-- Task description --
Word for word, print each line of the listing below; pictures stay out.

-- Stored data --
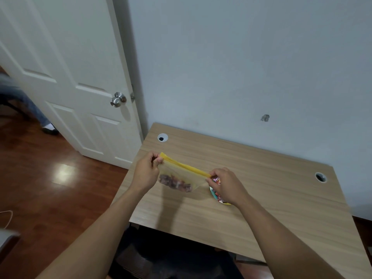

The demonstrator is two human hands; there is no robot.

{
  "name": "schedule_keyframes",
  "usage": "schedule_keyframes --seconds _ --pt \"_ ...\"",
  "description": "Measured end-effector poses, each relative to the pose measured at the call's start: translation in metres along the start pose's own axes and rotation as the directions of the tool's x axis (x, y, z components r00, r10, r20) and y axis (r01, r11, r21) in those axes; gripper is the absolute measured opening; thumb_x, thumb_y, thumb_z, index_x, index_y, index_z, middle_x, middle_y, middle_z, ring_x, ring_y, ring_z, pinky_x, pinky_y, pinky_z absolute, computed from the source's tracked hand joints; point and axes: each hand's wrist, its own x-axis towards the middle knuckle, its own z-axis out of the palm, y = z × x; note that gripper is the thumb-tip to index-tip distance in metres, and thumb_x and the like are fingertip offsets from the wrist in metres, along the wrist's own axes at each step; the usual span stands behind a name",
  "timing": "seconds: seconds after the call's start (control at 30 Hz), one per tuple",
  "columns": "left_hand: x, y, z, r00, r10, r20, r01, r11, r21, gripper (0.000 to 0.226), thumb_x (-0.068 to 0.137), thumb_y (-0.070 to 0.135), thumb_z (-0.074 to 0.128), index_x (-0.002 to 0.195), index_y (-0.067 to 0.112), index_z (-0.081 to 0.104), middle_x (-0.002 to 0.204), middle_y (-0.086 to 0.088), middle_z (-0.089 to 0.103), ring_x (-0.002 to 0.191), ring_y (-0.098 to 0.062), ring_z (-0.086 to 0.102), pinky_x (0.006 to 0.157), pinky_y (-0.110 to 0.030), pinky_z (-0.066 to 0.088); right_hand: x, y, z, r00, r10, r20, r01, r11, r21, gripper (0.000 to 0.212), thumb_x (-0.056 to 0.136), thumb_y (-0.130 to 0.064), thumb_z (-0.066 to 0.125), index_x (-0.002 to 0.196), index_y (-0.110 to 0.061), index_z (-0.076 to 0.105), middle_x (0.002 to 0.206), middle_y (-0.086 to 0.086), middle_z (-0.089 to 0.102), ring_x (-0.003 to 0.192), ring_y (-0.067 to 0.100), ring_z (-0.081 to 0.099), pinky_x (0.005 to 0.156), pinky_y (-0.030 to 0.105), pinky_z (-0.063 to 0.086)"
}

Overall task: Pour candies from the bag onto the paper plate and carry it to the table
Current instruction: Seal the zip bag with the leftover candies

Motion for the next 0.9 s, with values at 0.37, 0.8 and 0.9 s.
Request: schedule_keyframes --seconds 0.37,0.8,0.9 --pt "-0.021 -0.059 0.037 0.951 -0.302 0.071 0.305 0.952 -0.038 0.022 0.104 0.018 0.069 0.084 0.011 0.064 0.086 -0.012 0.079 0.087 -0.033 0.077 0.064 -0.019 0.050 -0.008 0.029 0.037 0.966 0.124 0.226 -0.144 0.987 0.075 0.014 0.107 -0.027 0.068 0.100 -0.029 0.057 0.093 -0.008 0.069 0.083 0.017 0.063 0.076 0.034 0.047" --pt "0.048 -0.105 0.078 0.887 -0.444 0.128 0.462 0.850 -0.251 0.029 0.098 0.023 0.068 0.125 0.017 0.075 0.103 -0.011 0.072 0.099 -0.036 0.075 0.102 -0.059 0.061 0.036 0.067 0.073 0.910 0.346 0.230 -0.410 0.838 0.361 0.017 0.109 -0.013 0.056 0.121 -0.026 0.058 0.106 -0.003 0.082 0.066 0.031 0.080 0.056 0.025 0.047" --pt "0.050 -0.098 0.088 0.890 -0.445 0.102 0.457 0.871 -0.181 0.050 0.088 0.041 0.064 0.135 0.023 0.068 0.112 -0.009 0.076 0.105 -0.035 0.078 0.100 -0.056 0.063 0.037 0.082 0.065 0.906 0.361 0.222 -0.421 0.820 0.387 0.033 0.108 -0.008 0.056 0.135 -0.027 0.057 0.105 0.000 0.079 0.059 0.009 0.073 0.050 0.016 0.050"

-- Response area --
The demonstrator is two human hands; there is no robot.

{
  "name": "schedule_keyframes",
  "usage": "schedule_keyframes --seconds _ --pt \"_ ...\"",
  "description": "Measured end-effector poses, each relative to the pose measured at the call's start: translation in metres along the start pose's own axes and rotation as the directions of the tool's x axis (x, y, z components r00, r10, r20) and y axis (r01, r11, r21) in those axes; gripper is the absolute measured opening; thumb_x, thumb_y, thumb_z, index_x, index_y, index_z, middle_x, middle_y, middle_z, ring_x, ring_y, ring_z, pinky_x, pinky_y, pinky_z absolute, computed from the source's tracked hand joints; point and axes: each hand's wrist, its own x-axis towards the middle knuckle, its own z-axis out of the palm, y = z × x; note that gripper is the thumb-tip to index-tip distance in metres, and thumb_x and the like are fingertip offsets from the wrist in metres, along the wrist's own axes at each step; the usual span stands behind a name",
  "timing": "seconds: seconds after the call's start (control at 30 Hz), one per tuple",
  "columns": "left_hand: x, y, z, r00, r10, r20, r01, r11, r21, gripper (0.000 to 0.226), thumb_x (-0.068 to 0.137), thumb_y (-0.070 to 0.135), thumb_z (-0.074 to 0.128), index_x (-0.002 to 0.195), index_y (-0.067 to 0.112), index_z (-0.081 to 0.104), middle_x (-0.002 to 0.204), middle_y (-0.086 to 0.088), middle_z (-0.089 to 0.103), ring_x (-0.002 to 0.191), ring_y (-0.098 to 0.062), ring_z (-0.086 to 0.102), pinky_x (0.006 to 0.157), pinky_y (-0.110 to 0.030), pinky_z (-0.066 to 0.088); right_hand: x, y, z, r00, r10, r20, r01, r11, r21, gripper (0.000 to 0.212), thumb_x (-0.056 to 0.136), thumb_y (-0.130 to 0.064), thumb_z (-0.066 to 0.125), index_x (-0.002 to 0.196), index_y (-0.110 to 0.061), index_z (-0.076 to 0.105), middle_x (0.002 to 0.206), middle_y (-0.086 to 0.086), middle_z (-0.089 to 0.102), ring_x (-0.003 to 0.192), ring_y (-0.067 to 0.100), ring_z (-0.081 to 0.099), pinky_x (0.005 to 0.156), pinky_y (-0.030 to 0.105), pinky_z (-0.063 to 0.086)"
}

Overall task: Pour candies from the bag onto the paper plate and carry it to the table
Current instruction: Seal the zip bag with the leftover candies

Motion for the next 0.9 s, with values at 0.37, 0.8 and 0.9 s.
Request: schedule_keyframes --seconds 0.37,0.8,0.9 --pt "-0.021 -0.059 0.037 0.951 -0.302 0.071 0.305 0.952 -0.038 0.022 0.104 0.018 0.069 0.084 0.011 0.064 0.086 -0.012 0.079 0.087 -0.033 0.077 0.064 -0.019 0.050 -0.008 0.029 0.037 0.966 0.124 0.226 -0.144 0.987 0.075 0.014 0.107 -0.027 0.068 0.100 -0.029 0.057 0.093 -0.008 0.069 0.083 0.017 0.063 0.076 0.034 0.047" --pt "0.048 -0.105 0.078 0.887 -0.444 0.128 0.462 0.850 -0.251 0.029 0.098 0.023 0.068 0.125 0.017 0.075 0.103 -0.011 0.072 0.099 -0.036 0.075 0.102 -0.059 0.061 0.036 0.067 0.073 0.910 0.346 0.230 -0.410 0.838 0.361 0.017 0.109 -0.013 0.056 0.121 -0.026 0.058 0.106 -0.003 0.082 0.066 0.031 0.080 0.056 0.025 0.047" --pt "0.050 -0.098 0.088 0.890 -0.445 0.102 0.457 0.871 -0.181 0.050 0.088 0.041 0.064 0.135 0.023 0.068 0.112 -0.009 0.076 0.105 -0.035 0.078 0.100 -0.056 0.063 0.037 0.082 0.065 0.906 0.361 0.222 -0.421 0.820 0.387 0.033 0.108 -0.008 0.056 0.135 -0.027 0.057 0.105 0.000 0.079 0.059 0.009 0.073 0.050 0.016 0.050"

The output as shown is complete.